[Work to complete] Go through the entries below and copy each line containing the word "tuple".

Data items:
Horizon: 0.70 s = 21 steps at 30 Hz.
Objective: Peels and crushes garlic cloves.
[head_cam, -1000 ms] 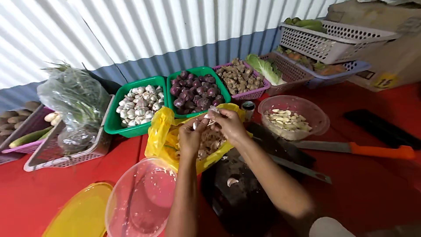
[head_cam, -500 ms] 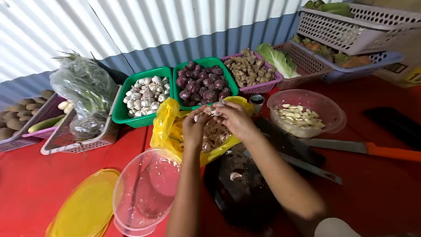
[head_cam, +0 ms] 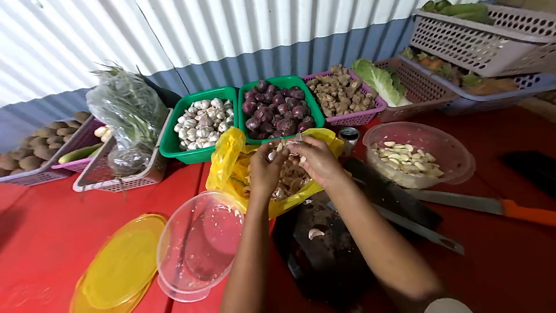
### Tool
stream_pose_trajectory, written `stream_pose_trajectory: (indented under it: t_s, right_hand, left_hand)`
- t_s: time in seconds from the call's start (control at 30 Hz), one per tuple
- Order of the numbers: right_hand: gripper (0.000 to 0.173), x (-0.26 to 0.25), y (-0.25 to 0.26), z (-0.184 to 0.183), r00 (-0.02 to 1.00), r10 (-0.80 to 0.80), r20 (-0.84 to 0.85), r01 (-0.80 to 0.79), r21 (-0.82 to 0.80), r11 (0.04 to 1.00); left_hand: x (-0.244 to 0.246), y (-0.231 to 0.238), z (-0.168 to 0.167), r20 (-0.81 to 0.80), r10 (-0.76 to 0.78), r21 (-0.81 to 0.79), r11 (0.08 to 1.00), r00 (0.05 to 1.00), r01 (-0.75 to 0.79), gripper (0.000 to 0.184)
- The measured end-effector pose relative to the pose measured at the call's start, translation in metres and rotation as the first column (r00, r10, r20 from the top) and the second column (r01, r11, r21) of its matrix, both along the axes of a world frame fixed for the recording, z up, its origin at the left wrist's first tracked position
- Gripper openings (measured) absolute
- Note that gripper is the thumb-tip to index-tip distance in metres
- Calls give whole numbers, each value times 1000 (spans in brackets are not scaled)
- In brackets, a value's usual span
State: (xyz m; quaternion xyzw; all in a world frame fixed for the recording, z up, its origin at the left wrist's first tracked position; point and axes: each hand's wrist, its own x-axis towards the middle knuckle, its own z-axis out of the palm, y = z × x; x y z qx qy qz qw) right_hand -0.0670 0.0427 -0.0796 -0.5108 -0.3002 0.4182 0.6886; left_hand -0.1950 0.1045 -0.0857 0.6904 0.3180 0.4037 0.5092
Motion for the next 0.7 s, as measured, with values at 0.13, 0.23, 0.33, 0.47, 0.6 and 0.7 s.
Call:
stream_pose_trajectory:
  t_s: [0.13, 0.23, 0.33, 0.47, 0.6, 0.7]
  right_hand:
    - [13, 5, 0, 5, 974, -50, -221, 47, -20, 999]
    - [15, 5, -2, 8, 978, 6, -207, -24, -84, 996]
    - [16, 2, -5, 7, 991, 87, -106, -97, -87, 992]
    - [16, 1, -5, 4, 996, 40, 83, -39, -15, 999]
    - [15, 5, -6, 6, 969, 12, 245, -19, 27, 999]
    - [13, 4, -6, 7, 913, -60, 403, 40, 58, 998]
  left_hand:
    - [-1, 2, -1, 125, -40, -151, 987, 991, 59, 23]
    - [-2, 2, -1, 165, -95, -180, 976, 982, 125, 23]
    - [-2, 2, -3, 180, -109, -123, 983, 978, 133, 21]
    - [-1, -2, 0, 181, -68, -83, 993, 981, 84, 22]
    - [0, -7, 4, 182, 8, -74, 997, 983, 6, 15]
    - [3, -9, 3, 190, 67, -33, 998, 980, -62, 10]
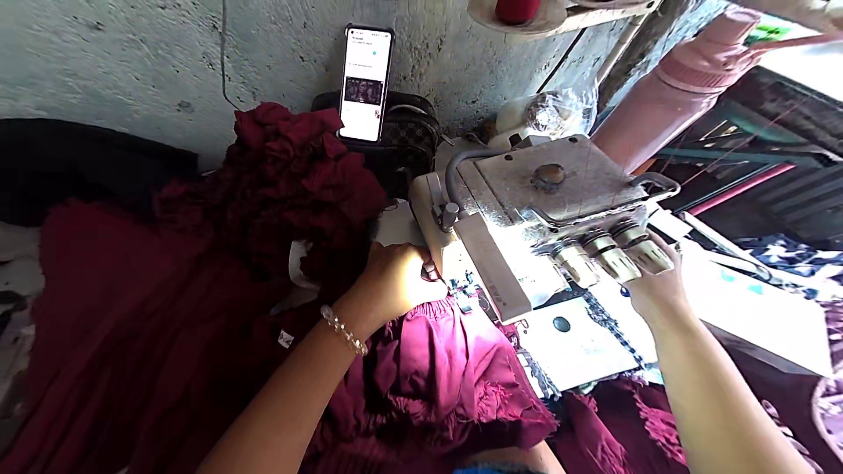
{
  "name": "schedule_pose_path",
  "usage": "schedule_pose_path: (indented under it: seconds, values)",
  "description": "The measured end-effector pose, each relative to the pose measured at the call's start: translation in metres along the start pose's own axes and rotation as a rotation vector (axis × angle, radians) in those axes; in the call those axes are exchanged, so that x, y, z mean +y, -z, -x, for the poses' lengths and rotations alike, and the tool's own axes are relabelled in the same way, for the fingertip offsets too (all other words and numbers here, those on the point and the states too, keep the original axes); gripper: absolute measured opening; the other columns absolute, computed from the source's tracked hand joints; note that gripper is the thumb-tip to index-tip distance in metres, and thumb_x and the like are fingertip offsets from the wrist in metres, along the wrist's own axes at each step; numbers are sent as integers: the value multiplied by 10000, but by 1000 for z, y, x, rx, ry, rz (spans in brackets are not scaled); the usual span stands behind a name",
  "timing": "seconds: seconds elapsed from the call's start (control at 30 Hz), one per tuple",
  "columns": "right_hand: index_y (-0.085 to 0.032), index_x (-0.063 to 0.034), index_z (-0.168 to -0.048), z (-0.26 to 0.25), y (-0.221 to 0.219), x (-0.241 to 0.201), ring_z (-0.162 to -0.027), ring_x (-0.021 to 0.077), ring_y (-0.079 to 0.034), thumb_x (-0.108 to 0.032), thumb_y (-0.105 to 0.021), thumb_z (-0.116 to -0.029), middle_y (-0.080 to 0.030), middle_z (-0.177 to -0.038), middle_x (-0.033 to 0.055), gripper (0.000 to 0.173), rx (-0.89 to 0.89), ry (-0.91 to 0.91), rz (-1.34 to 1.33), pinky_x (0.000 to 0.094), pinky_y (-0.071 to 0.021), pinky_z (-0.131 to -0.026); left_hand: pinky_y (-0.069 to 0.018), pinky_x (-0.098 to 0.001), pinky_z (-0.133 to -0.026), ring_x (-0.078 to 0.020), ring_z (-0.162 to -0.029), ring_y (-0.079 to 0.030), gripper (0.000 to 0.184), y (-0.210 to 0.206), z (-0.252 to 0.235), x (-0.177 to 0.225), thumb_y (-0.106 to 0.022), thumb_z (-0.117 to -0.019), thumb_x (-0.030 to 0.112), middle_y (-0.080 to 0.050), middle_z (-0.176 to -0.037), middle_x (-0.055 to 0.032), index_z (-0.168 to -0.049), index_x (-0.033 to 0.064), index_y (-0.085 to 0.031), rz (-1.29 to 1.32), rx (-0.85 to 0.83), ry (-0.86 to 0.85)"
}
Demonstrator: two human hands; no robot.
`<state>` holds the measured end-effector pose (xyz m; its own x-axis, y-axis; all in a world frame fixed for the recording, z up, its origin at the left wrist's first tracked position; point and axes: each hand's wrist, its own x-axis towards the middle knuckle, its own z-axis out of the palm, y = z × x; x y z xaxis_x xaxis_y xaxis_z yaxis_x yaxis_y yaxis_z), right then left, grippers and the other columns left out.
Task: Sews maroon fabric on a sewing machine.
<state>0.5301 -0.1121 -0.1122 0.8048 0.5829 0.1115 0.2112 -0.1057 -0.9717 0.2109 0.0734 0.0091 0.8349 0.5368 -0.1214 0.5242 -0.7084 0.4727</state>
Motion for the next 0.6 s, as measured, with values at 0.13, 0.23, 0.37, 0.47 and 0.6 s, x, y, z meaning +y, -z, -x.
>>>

[Exercise response]
- t_s: time in seconds from the call's start (control at 30 Hz), one per tuple
  "timing": "seconds: seconds elapsed from the call's start (control at 30 Hz), one per tuple",

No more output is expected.